Extremely sorry for the long break, i will try to stay up to date now and catch up the old ones as i can. So here goes...

This seminar was the submission deadline of the project's proof-of-concept, so the seminar started off with each group presenting their proof of concepts. Should anyone be interested to know, Wikipedia defines proof oc concelp as follows:

Proof of concept is a short and/or incomplete realization (or synopsis) of a certain method or idea(s) to demonstrate its feasibility, or a demonstration in principle, whose purpose is to verify that some concept or theory is probably capable of exploitation in a useful manner.

The proof of concept is usually considered a milestone on the way of a fully functioning prototype.

For us it can be just restricted to a demonstration of a partly working model of the user interface of our projects. As with the previous submissions and classworks, even here there were vast differences in the methods used to achieve the end result. Some, including my own group used good ole' power point, nice and simple. In the other end of the spectrum, we had a group with a super hifi flash presesntation, with a real fancy interface, though it too had a few quirks. Somewhere in the middle (sort of) was a group which used a motorola emulator to simulate exactly how their project would function on a phone.

After all the groups were done we began the seminar which was about almost the same topic, design. The professor started out by giving us a seemingly complicated game, where of 2 people each picks a number between 1 to 9 and the first to have 3 numbers adding to 15 wins. we tried this for a while after which Prof Lee Gilbert shows us a magic square with the same numbers in and thats when i realised that what we have been breaking our heads to figure out is nothing but the immortal game of tic-tac-toe. With this innovative start, Prof Lee Gilbert began the seminar of the day on the importance of design in the making of the product. He started off by talking about iterative development, In which he talked about a new concept/tool to me, called use case. From what i understood. It was a method by which u choose a scenario and then devlop the product to be able to handle that scenario and be able to help the user reach his goal. Wikipedia had this to say..

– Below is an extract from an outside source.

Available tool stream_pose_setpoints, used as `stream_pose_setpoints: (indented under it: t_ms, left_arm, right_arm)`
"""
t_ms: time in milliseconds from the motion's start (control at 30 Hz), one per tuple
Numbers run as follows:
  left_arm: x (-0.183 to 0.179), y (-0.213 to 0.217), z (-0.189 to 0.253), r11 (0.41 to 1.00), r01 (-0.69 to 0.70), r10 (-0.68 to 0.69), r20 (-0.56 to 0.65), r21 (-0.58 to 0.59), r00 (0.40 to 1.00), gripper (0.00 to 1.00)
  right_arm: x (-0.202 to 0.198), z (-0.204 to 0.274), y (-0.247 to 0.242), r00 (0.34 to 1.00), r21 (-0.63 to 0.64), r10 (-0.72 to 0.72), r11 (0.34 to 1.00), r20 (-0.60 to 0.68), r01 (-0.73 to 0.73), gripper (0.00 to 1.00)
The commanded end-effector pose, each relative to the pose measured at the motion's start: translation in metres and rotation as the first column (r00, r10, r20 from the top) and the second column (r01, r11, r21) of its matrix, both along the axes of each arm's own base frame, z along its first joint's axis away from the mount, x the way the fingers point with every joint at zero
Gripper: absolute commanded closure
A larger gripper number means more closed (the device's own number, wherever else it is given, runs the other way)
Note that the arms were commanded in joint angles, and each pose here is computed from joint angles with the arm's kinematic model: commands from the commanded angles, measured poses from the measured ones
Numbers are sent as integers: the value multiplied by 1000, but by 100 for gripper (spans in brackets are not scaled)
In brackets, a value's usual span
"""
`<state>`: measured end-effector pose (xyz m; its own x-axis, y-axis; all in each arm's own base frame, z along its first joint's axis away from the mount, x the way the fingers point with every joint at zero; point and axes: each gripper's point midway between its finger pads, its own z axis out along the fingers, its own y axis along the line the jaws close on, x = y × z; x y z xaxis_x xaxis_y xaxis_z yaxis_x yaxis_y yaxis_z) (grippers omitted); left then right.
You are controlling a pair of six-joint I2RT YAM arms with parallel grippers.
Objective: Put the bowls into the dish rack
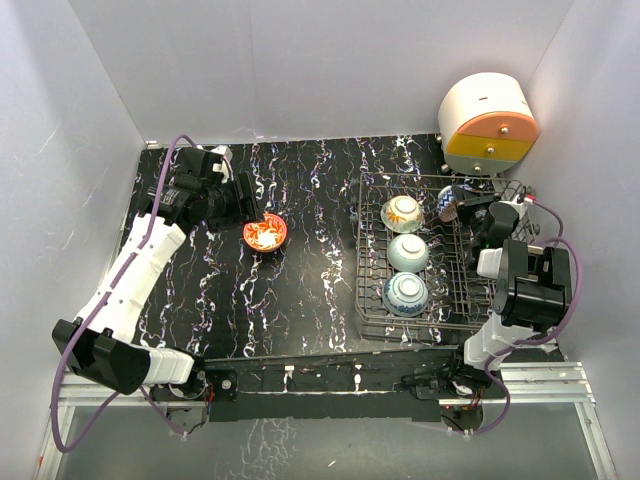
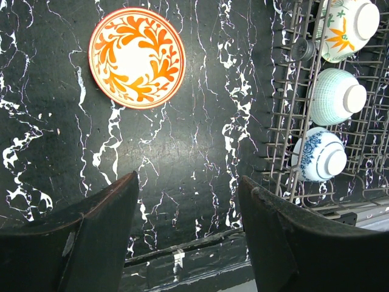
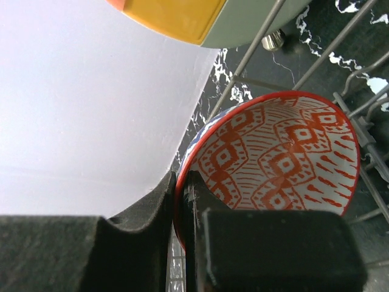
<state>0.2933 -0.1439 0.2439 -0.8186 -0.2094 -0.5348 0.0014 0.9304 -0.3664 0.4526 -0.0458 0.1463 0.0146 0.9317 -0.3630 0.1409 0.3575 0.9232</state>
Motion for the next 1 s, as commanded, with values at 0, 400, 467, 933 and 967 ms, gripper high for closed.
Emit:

According to Bittner and Spence, "Use cases, stated simply, allow description of sequences of events that, taken together, lead to a system doing something useful" . Each use case provides one or more scenarios that convey how the system should interact with the users called actors to achieve a specific business goal or function.

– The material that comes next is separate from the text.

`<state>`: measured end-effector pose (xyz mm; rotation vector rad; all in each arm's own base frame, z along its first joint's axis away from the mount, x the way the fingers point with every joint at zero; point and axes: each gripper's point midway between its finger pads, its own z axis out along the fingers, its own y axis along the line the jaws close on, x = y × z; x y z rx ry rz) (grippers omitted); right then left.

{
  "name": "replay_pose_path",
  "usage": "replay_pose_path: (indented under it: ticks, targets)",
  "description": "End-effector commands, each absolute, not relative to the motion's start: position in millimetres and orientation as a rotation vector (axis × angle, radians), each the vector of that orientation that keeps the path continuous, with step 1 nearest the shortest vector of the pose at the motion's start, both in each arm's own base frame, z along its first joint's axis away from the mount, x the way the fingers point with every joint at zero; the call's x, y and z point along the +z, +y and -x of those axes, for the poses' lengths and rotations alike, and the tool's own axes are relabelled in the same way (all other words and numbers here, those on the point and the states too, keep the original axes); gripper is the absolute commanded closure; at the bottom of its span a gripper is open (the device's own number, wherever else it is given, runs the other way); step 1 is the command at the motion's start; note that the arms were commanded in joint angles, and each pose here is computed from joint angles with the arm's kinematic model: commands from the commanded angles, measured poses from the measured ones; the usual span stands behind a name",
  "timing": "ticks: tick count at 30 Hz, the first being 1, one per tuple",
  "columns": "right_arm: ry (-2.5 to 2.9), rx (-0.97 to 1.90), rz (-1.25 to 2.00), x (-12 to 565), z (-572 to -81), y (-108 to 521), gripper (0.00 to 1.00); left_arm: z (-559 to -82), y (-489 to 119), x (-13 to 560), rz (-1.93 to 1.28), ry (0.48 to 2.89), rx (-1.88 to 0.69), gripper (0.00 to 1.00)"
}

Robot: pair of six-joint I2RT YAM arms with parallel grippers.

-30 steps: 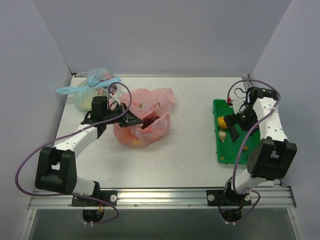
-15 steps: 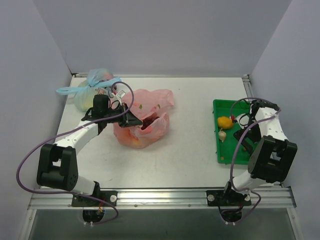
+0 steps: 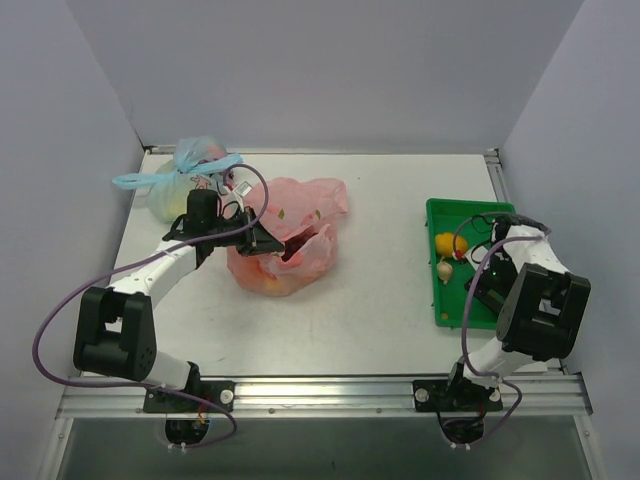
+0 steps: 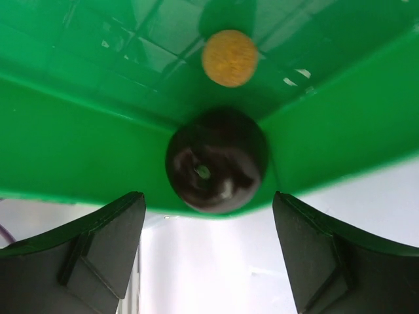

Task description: Place the fake fruits into the plastic bag and tie a complex knot

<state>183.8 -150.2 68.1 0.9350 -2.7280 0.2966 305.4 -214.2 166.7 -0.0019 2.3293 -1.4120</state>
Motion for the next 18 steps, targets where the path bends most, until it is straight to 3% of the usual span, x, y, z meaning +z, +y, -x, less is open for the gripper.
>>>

He called a student, who had a presentation about this topic, up front and he tried to explain to us what was the use case method, but i didnt really get what the big deal was. Then the professor gave use a few examples and then it started to make a bit more sense... After this he talked about some thing called UML(unified modelling language) which was i guess used in design, for use cases, etc. Again i drew a blank so back to Wikipedia ....

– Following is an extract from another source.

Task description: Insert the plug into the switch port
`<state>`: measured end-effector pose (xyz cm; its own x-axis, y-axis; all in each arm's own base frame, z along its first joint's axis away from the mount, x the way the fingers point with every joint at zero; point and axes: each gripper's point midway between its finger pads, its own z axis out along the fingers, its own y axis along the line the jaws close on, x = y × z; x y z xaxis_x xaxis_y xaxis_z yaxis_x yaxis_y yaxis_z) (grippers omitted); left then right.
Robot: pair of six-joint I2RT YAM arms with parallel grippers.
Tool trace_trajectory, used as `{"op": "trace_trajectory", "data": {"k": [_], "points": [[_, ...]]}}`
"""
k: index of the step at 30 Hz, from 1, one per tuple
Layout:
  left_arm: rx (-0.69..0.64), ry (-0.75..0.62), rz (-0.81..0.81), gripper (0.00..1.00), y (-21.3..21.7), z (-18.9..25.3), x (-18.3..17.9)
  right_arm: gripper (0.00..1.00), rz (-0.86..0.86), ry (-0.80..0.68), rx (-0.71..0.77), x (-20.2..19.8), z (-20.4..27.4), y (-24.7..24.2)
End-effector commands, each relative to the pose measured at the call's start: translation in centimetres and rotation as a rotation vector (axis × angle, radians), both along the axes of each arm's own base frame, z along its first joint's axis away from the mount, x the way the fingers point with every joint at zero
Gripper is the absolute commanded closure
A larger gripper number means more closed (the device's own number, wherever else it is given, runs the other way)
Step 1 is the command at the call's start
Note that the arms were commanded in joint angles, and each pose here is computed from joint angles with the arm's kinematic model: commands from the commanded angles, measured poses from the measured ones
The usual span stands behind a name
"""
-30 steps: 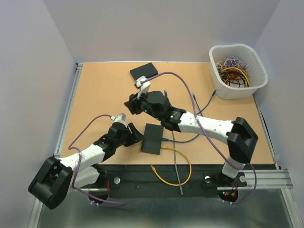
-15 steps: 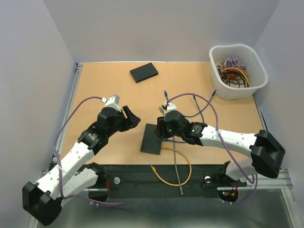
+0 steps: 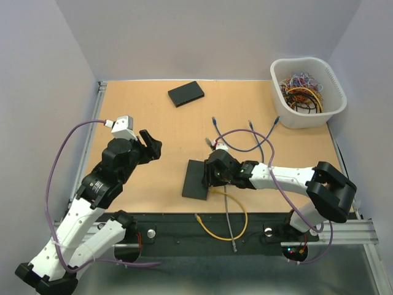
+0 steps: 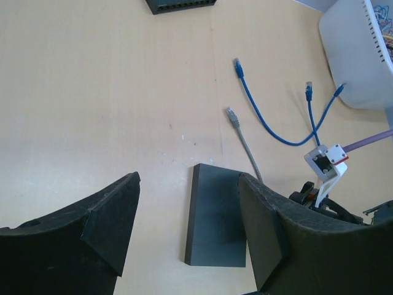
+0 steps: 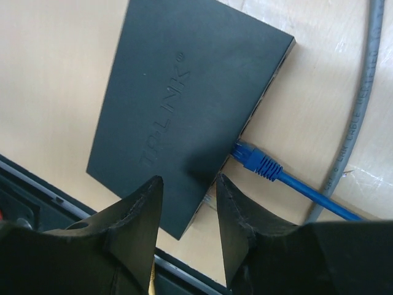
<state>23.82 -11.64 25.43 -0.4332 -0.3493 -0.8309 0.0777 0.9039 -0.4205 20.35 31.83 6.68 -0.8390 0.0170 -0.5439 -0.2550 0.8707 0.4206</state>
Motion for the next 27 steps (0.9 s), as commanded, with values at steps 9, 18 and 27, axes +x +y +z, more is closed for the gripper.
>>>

In the field of software engineering, the Unified Modeling Language (UML) is a standardized specification language for object modeling.

Another site of the Kennesaw State University gave a bit more consise explanation so i desided to add that also here..

The Unified Modeling Language (UML) is a standard language for specifying, visualizing, constructing, and documenting the artifacts of software systems, as well as for business modeling and other non-software systems. The UML represents a collection of best engineering practices that have proven successful in the modeling of large and complex systems.

The seminar ended on this note with the professor reminding all of us that the technology plan, the next assignment of the project was due next week and that it just need to be submitted in the digital dropbox.


1 comment:

cellprof said...

Glad to see you back. Hope others find this post- it's useful.